Le 8 mars 2026, des dirigeants kurdes du nord-est de la Syrie ont exprimé de vives inquiétudes concernant le potentiel des groupes kurdes iraniens à s'aligner avec les États-Unis en opposition à Téhéran. Cet avertissement survient dans un contexte de discussions croissantes parmi les milices kurdes iraniennes sur la coordination avec les États-Unis pour de possibles attaques contre les forces de sécurité iraniennes.

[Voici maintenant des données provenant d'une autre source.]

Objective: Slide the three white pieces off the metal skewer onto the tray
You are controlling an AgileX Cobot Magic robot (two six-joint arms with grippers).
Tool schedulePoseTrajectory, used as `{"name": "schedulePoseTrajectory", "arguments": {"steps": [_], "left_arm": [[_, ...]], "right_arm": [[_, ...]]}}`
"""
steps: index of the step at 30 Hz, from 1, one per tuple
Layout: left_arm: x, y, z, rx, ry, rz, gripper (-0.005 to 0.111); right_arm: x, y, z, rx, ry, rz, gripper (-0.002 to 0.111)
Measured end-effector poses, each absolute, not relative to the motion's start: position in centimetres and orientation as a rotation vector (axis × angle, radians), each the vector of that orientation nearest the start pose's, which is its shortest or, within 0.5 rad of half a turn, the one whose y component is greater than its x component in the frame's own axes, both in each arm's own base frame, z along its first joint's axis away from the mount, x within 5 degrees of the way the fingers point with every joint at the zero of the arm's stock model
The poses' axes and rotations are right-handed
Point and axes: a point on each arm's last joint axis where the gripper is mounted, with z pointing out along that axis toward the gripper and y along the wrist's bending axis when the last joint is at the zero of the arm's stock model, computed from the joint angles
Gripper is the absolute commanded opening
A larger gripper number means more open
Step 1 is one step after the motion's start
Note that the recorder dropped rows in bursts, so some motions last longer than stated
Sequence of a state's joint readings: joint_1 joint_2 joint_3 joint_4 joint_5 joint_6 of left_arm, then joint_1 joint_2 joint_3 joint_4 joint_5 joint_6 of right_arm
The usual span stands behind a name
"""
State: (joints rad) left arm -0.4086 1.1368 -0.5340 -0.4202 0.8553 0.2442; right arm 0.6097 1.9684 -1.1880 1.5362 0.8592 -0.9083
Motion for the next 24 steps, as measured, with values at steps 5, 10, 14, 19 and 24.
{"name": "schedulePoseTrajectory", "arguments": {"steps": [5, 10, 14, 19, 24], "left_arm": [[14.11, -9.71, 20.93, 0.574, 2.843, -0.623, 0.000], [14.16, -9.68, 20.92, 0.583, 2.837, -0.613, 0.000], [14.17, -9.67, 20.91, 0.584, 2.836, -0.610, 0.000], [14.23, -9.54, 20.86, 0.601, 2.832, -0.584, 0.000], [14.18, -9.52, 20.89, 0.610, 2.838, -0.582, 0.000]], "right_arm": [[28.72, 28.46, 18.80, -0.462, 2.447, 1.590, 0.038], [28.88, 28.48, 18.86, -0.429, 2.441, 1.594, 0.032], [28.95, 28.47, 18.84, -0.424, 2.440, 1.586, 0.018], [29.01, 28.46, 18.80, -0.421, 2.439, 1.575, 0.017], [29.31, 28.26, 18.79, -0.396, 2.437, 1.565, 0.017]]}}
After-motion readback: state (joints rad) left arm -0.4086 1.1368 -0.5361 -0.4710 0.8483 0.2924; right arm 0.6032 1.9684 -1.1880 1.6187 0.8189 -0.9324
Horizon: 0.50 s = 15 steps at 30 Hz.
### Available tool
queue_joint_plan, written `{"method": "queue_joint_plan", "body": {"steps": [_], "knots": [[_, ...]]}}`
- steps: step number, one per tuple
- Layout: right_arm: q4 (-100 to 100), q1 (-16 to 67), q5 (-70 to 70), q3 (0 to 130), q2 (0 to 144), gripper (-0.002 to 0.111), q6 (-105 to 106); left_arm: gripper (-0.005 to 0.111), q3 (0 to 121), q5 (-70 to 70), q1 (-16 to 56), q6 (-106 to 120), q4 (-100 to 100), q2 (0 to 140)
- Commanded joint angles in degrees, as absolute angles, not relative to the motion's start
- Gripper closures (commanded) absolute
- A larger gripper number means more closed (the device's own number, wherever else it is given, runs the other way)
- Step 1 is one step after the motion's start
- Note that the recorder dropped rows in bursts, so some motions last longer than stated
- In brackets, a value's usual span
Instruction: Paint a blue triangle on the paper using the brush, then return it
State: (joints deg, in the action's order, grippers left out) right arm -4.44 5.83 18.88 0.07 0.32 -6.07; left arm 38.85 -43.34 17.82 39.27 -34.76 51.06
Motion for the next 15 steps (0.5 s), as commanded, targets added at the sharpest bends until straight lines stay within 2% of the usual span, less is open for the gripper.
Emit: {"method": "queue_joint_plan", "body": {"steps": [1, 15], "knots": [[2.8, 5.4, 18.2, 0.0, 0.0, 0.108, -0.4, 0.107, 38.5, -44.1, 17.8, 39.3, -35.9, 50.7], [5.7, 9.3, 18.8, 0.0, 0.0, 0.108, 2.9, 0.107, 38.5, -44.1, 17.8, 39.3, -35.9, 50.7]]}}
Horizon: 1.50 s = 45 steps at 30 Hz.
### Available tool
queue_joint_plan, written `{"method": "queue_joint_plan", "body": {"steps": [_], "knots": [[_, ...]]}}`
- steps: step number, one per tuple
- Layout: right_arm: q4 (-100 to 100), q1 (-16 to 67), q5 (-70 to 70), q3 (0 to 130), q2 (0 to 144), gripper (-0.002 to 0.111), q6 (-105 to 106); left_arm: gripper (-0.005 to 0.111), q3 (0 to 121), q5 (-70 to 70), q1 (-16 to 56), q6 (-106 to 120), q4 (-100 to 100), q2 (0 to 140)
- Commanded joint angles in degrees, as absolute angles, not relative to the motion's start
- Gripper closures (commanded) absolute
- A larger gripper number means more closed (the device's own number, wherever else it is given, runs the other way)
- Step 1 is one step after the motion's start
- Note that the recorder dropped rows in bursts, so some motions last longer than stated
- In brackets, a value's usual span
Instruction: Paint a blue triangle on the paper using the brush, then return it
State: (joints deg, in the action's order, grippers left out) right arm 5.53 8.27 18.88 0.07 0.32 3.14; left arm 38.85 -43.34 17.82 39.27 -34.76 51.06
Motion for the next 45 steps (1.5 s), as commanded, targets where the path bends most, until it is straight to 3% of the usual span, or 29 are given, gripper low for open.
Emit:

Le contexte culturel et historique de la lutte kurde pour l'autonomie se reflète dans les déclarations des membres de la communauté en Syrie. Saad Ali, un résident local de Qamishli, a mis en garde les Kurdes iraniens en disant : "J'espère que les Kurdes d'Iran ne s'allieront pas avec l'Amérique, car ils les abandonneront." Il a également averti que de tels partenariats pourraient entraîner des conséquences désastreuses si les États-Unis concluent des accords avec les autorités iraniennes.
Les Kurdes syriens se sont déjà alliés avec les États-Unis il y a plus d'une décennie pour lutter contre la montée de l'État islamique. Bien que ce partenariat ait conduit à des gains territoriaux significatifs et à l'établissement d'une région semi-autonome, de nombreux combattants kurdes se sont sentis trahis lorsque, en janvier 2026, des responsables américains leur ont demandé de fusionner avec des forces loyales à la nouvelle armée syrienne sous le président Ahmed al-Sharaa.
Amjad Kardo, un autre résident kurde, a exprimé des sentiments similaires, conseillant aux Kurdes iraniens de maintenir une position ferme et de rechercher un soutien garanti des États-Unis avant de s'engager dans des actions militaires. Son message était clair : ils ne devraient pas répéter ce qu'il a décrit comme les erreurs commises par les factions kurdes en Syrie, qui se sont depuis senties abandonnées par leurs alliés.
Alors que les factions kurdes iraniennes envisagent des actions militaires pour contrer le gouvernement iranien dans un contexte de tensions croissantes alimentées par les opérations militaires américaines et israéliennes, les préoccupations concernant la loyauté et le soutien des États-Unis continuent de dominer les discussions parmi les dirigeants kurdes. Ils cherchent des assurances que toute collaboration ne les laissera pas vulnérables aux représailles iraniennes.
Dans l'ensemble, le paysage géopolitique actuel présente un scénario complexe pour les groupes kurdes, entrelaçant leurs aspirations à l'autonomie avec les intérêts des grandes puissances, et les leçons historiques tirées de la Syrie façonnent leurs décisions stratégiques pour l'avenir.